*** Block opens ***
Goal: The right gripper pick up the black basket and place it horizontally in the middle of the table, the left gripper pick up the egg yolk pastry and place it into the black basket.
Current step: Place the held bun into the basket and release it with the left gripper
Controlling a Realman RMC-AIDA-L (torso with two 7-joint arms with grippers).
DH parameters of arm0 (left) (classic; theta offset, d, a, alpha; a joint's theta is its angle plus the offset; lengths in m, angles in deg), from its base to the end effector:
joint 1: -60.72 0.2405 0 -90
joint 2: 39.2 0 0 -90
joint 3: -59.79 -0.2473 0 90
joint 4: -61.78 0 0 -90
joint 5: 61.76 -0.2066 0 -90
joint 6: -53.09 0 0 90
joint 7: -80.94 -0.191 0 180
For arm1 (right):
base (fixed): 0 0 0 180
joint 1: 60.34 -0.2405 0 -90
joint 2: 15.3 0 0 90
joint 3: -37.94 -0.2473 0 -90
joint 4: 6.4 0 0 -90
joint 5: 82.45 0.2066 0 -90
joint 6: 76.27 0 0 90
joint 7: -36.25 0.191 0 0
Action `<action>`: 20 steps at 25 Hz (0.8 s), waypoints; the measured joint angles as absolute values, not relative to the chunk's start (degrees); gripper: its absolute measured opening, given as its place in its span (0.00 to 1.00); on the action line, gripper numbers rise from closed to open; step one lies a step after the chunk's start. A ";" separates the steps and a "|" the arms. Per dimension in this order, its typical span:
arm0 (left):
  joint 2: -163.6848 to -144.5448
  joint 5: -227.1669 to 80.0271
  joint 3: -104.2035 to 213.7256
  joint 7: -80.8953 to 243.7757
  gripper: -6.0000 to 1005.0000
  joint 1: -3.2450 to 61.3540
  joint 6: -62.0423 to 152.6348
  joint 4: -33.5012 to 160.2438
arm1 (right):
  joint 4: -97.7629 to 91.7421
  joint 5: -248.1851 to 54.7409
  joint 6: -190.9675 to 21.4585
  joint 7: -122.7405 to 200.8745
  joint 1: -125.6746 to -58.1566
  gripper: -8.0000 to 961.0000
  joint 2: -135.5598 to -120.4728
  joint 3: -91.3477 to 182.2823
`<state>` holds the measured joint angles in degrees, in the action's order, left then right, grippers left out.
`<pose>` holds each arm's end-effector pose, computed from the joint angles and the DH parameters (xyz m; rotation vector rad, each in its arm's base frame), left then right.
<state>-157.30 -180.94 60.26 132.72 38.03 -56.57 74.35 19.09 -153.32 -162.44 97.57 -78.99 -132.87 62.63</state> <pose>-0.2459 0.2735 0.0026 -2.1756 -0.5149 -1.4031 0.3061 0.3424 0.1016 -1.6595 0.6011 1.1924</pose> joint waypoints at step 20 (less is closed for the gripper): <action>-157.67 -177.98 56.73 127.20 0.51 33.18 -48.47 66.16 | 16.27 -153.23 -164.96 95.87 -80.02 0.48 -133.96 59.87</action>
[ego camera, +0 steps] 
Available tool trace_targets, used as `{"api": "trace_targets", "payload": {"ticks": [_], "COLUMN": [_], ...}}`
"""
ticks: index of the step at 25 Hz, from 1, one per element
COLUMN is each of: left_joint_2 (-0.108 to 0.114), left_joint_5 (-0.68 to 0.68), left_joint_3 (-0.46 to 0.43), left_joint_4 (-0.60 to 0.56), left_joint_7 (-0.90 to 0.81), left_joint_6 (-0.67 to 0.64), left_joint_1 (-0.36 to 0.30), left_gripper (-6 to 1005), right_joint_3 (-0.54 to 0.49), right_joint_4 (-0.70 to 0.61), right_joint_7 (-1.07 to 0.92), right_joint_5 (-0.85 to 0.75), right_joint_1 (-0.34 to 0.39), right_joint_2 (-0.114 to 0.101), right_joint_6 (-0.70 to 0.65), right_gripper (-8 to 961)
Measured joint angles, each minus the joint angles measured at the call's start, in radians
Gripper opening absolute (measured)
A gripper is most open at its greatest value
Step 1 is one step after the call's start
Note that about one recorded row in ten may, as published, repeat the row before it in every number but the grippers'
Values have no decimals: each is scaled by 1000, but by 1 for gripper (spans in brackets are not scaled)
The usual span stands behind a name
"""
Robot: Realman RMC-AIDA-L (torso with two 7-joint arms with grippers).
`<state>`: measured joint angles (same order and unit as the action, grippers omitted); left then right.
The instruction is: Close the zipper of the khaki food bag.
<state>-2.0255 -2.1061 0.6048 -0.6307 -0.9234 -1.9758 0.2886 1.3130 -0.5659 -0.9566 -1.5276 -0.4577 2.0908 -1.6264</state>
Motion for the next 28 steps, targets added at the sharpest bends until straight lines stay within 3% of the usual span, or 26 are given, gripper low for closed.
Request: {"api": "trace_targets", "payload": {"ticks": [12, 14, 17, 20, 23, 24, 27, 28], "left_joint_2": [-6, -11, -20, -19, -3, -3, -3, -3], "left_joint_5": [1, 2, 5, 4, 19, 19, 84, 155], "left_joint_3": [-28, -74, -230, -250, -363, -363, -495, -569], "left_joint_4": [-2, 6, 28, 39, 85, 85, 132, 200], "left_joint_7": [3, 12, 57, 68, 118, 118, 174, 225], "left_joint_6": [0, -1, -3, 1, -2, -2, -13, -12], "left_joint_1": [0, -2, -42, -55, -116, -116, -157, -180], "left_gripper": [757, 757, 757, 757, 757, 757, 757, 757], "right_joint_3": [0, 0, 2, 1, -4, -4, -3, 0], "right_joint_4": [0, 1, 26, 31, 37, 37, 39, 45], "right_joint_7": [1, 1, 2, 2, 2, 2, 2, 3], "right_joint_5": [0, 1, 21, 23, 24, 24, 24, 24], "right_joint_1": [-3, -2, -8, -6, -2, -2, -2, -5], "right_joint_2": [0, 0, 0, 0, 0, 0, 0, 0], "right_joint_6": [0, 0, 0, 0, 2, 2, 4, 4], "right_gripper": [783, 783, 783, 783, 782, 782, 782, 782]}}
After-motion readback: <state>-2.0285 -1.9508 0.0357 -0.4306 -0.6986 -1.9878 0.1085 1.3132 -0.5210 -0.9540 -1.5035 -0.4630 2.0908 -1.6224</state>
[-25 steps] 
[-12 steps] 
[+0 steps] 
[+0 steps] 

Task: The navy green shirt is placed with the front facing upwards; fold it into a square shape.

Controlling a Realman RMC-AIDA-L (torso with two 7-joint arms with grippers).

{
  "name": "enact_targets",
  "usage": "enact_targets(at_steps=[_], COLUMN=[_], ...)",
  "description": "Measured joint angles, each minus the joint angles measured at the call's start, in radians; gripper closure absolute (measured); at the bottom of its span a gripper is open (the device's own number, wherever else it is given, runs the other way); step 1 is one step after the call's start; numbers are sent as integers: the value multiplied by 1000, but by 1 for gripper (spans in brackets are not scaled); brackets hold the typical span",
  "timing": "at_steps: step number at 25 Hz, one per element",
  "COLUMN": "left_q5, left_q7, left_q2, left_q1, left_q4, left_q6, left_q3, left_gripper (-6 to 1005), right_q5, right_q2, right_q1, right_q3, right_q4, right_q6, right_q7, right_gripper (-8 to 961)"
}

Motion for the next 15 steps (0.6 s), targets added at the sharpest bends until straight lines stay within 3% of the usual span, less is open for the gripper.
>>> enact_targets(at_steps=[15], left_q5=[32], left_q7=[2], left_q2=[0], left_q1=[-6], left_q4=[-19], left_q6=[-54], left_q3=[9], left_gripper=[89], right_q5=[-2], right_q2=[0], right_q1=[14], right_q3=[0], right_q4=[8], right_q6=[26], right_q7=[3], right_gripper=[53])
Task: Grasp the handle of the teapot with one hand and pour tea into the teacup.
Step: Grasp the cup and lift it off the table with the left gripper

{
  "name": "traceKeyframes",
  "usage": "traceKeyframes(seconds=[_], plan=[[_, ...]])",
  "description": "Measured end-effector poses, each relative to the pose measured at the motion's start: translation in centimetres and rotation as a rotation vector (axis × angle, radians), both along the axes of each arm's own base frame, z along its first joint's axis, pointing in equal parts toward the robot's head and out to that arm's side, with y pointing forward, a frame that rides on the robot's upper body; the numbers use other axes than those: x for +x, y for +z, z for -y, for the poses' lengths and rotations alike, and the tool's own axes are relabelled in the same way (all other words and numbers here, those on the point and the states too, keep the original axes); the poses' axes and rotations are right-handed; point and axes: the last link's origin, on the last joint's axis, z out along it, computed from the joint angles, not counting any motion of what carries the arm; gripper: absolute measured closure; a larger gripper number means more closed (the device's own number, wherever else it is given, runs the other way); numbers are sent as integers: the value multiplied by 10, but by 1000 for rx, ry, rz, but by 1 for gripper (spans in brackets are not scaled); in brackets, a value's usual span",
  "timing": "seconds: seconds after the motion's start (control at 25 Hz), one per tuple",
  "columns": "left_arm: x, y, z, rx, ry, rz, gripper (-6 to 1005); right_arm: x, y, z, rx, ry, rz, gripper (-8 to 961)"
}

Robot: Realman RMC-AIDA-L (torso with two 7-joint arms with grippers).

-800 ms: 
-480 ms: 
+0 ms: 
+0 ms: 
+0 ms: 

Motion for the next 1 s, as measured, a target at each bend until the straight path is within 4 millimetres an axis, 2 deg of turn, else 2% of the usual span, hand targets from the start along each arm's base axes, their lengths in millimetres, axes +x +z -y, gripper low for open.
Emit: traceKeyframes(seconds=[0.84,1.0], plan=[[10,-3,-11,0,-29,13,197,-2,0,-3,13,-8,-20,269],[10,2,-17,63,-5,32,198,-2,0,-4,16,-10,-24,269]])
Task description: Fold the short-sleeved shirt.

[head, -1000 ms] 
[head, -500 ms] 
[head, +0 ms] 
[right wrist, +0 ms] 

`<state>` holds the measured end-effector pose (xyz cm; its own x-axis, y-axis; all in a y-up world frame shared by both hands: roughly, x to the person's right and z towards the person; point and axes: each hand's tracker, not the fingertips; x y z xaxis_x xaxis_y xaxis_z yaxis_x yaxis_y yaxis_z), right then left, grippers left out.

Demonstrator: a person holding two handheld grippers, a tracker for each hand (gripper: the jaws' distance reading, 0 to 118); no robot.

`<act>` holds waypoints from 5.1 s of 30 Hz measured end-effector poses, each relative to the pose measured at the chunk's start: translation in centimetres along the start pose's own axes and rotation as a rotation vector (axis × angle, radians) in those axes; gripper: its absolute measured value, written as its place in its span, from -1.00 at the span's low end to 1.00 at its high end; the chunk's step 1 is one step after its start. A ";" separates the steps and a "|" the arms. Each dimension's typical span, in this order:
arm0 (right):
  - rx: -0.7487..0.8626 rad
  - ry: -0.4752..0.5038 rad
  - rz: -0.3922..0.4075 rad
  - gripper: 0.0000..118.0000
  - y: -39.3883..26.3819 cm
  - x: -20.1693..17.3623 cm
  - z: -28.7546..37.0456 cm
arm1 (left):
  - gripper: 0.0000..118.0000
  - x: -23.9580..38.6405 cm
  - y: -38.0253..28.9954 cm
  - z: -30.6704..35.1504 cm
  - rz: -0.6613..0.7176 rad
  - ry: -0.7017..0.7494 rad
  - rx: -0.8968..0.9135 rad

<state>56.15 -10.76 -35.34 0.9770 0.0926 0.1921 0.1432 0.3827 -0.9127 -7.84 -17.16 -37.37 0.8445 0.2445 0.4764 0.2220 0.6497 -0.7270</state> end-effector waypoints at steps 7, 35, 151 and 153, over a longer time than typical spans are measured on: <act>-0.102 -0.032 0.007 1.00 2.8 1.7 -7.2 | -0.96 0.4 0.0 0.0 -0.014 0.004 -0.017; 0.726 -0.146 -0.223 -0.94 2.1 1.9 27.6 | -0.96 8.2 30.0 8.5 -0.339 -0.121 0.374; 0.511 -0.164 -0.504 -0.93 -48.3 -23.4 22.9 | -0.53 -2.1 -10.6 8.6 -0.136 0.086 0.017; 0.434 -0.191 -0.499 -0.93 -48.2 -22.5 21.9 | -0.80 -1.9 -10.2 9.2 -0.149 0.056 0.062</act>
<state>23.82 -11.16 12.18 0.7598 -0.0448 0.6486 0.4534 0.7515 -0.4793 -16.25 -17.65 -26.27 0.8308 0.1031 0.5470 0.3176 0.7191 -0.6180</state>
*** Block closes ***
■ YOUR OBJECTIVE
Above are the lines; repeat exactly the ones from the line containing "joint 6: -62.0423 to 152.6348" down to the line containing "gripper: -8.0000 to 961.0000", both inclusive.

■ RESULT FOR THIS TASK
  joint 6: -62.0423 to 152.6348
  joint 4: -33.5012 to 160.2438
arm1 (right):
  joint 4: -97.7629 to 91.7421
  joint 5: -248.1851 to 54.7409
  joint 6: -190.9675 to 21.4585
  joint 7: -122.7405 to 200.8745
  joint 1: -125.6746 to -58.1566
  gripper: -8.0000 to 961.0000

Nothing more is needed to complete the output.